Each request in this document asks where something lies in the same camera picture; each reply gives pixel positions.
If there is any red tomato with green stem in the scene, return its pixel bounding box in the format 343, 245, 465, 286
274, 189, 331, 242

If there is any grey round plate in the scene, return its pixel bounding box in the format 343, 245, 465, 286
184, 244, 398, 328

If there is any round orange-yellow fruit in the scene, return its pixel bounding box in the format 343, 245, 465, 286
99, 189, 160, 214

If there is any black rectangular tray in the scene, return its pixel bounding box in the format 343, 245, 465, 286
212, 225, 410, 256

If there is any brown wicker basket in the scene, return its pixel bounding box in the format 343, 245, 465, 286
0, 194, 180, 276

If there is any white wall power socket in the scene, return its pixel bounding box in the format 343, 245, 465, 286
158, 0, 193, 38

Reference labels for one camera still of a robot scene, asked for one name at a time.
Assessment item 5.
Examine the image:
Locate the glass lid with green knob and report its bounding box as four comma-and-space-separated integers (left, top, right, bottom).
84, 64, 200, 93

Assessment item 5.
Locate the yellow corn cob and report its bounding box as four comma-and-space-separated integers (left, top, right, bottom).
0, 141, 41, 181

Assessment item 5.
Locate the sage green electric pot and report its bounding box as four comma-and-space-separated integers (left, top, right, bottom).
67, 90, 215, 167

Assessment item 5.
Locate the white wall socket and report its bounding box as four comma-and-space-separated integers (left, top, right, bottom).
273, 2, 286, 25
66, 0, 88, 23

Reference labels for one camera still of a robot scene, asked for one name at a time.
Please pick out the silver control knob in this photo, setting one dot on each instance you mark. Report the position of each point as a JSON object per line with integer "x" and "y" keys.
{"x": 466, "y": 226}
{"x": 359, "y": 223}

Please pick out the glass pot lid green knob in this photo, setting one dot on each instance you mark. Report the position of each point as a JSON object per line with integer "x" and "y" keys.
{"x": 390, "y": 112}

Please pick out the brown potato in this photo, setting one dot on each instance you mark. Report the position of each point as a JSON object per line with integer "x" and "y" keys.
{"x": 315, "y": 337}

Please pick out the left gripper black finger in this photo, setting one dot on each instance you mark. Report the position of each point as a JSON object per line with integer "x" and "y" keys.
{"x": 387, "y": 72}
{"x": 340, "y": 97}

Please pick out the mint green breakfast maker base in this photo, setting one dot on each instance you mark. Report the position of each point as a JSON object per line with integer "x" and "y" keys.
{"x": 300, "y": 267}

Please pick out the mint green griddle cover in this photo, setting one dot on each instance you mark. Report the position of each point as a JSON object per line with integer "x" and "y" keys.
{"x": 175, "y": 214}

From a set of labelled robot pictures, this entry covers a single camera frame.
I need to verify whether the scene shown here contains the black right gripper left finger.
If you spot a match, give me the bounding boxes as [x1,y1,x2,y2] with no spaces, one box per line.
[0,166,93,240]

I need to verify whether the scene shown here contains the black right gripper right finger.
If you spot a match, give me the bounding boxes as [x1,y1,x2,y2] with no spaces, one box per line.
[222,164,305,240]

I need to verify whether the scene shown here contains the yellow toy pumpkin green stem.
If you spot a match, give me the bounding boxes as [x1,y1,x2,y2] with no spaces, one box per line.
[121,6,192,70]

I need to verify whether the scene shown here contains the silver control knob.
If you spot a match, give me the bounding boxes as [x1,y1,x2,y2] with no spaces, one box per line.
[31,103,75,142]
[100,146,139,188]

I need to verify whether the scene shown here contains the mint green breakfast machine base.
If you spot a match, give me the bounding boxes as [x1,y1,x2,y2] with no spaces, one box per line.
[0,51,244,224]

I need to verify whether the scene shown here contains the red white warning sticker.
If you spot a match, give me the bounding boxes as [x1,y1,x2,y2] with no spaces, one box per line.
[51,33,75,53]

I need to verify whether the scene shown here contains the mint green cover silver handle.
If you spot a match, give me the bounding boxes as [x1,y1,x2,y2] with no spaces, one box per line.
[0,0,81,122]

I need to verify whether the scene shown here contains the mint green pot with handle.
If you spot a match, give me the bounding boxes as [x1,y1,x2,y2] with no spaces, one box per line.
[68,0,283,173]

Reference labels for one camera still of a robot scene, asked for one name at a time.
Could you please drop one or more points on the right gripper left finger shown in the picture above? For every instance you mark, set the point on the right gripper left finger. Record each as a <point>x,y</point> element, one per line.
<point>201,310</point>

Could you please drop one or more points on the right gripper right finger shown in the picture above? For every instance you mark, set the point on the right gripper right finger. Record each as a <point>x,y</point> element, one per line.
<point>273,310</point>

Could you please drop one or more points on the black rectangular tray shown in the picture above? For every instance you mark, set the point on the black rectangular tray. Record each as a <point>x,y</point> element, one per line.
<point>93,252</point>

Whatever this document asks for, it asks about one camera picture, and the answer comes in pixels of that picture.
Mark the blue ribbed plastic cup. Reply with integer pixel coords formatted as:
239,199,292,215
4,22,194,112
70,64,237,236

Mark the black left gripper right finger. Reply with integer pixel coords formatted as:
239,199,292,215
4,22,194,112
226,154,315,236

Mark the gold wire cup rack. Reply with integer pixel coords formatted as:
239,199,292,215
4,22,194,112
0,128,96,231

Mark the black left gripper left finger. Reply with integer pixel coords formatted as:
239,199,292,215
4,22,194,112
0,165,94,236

# TASK INSTRUCTIONS
Your answer should consist of every line from the entries that holds "document".

# ANSWER TO THIS EXERCISE
Each request in this document asks where something lies in the same camera picture; each reply gives pixel positions.
Whatever this document asks for, it asks about one camera picture, and the answer comes in pixels of that picture.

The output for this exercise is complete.